PARIS — Advertising on mobile phones has enormous potential to become a significant platform for marketers, but any breakthrough is years away and major operators must work together to succeed, executives said.
Mobile operators increasingly see advertising as a powerful offering, given falling traditional voice revenue, as it allows brands to target consumers based on their location and at times of the day when they are otherwise hard to reach.
Executives from advertising and telecoms groups told the Reuters Technology, Media and Telecoms summit that mobile advertising was inevitable and would become hard to resist.
But it was still at the experimental stage, and many brands and mobile operators were wary of alienating customers.
“It will be slow, it will take time but it will be there,” Maurice Levy, chairman and chief executive of advertising group Publicis, told the summit in Paris.
“Why? Because it will be in the interest of the phone companies, consumers and advertisers. So it will be very difficult to resist.”
Forecasts suggest the mobile ad market will generate revenue of $1 billion to $24 billion within the next four years. Many operators are experimenting with plans and one service, Blyk, has signed 100,000 clients in the United Kingdom with its offer of some free calls and text messages in return for accepting ads.
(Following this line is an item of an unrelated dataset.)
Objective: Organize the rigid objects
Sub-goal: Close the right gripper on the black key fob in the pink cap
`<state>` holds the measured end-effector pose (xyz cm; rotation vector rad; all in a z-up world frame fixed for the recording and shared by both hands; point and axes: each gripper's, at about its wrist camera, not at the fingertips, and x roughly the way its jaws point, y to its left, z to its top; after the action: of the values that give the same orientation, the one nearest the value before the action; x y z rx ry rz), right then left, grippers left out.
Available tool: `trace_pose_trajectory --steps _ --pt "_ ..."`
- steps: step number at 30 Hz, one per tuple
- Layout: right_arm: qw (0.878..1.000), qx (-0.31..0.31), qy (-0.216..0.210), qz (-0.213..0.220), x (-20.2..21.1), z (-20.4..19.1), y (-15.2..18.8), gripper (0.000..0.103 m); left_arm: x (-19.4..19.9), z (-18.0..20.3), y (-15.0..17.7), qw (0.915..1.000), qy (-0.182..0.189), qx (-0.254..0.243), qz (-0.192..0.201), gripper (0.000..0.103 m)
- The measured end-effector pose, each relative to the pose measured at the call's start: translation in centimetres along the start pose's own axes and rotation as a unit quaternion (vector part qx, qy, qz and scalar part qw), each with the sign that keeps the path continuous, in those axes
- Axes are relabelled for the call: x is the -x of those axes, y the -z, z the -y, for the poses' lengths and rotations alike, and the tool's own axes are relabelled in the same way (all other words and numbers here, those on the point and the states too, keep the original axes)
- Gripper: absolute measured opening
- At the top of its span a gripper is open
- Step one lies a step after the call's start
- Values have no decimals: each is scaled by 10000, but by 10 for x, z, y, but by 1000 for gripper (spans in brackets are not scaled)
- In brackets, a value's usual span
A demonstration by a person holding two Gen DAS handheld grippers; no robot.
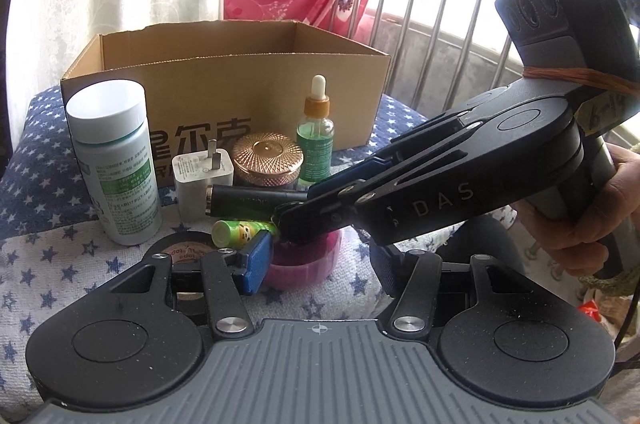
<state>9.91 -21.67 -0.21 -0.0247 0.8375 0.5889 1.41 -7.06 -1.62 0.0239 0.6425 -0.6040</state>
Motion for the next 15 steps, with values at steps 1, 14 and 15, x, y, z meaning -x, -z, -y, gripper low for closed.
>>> trace_pose_trajectory --steps 1,14,15 --pt "10000 -52 23 34 1 3 0 35 0 0 0 10000 -16 -4 4 54" --pt "9994 -264 -48 215 5 15 3 31 -18 12 -8 9986 -357 -393 -7 41" --pt "9995 -207 -84 215 5 13 1 31 -19 12 -8 9988 -332 -367 -26 40"
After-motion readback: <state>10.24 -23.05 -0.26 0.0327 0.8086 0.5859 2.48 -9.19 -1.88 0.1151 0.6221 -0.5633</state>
“If you look at the long horizon, I think that advertising on mobile phones is going to be very, very significant, simply because there are going to be 5 billion mobile phones and they are always with you,” Hamid Akhavan, the head of Germany’s T-Mobile, said.
Stumbling blocks
“There are people on this earth who in their life will never have a television or a laptop, but they will have a mobile phone. [So] thinking logically, there is no reason why mobile phones should not be the most powerful tool for advertisers.”
All participants agreed that many stumbling blocks existed.
Virgin Mobile U.S.A. (NYSE: VM) told the Reuters summit in New York that it would use AOL’s mobile advertising system exclusively to deliver banner ads to its customers who surf the Web on their phones. But they intended to approach the offering carefully.
“A cell phone is an intimate device,” Virgin Mobile U.S.A. CEO Dan Schulman said. “We pay a service provider to have that service, and we don’t want to be spammed, quite frankly.”
French mobile operator SFR said a market for mobile advertising would develop, and it had established a team to work on a business model but said its customers would have to opt in.
“People will have to agree to take this service,” SFR CEO Frank Esser said.
T-Mobile’s Akhavan saw mobile advertising being held back by the large number of different phones and their capabilities, meaning the inventory space for advertising was very fragmented.
“By the time you say how many countries you cover and what your share of the market is, how many people have that kind of phone and how many of them are interested in Nike, you end up with an inventory of 6,000,” he said.
“And are you going to go to Nike and waste their time over 6,000 potential customers?” Esser asked.
A cooperative model was likely the only way to succeed.
“So in Europe for instance all the big names have to work together, look at the inventory and try and figure out a way for us to share it in a very cooperative way and together go and pitch. That’s the only way it is going to work,” he said.
Akhavan said operators were starting to discuss this, but that it was not a top priority.